There are two types of chanterelles, the yellow chanterelle, and the white chanterelle, that are harvested on the coast. These species commonly occur in the mature and dark forests of the Pacific Northwest.
The yellow chanterelle is harvested all over the BC coastal region. Harvesting of yellow chanterelles begins in September and continues until November or December on the outer islands and the BC coast. White chanterelles are also harvested from the region. Harvesting of chanterelles is something we have done for years. When dried, the white chanterelle turns yellow. Looking a lot like yellow ones.
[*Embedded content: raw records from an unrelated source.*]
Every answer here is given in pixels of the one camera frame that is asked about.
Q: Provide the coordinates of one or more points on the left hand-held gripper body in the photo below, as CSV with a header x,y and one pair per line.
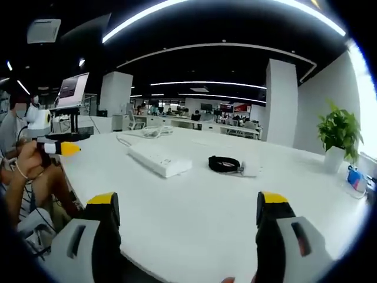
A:
x,y
36,121

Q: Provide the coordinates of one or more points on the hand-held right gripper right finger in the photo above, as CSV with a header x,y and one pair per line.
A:
x,y
274,236

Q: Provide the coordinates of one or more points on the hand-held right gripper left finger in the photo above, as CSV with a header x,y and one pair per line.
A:
x,y
103,236

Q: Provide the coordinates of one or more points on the white charger block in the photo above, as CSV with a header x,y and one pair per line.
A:
x,y
250,168

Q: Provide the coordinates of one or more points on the white power strip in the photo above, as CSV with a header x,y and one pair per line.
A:
x,y
159,160

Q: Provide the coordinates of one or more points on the white desk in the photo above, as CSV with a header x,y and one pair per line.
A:
x,y
188,212

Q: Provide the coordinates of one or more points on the long ceiling light strip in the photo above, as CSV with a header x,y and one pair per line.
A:
x,y
188,11

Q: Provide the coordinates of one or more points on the person's left hand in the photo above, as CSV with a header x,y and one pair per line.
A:
x,y
29,160

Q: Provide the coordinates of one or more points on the person's right hand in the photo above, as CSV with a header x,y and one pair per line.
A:
x,y
228,280

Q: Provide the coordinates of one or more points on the black monitor stand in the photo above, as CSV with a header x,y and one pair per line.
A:
x,y
69,126

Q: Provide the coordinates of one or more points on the person's leg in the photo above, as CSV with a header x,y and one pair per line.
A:
x,y
50,185

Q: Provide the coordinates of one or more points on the computer monitor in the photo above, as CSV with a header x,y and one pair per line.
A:
x,y
72,90

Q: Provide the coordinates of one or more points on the white office chair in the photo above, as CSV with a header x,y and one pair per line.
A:
x,y
136,122

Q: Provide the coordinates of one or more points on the ceiling air conditioner unit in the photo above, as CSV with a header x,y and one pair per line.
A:
x,y
43,31

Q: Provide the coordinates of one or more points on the blue box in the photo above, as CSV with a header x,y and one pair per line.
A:
x,y
355,178

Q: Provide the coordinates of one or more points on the green potted plant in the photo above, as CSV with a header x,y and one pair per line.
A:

The texture of the chanterelle is tender and yet it doesn’t fall apart as easily as other mushrooms. It can hold its own decently when tossed, stirred, added to soups or sautéed. Chanterelles are at their best when fried, covered in garlic butter and served with fresh crab. The flavor of chanterelles is spicy with a slight apricot flavor. I just love adding handfuls of dried chanterelles to soups and spaghetti’s, they are chewy after being dried and this adds something to dishes.
This one of the most popular mushrooms that are harvested on the coast, there is a large commercial harvest here, the mushrooms are shipped fresh to Europe where they sell for a premium price.
We harvest them early in the fall and then dehydrate them, store in bags and freeze. Then we can eat them year-round. Nothing like making spaghetti in the winter with a healthy helping of wild chanterelles in it. Of course, fresh chanterelles fried in butter with a bit of salt, pepper and garlic powder is a pretty nice side dish to a juicy steak and baked potato dinner.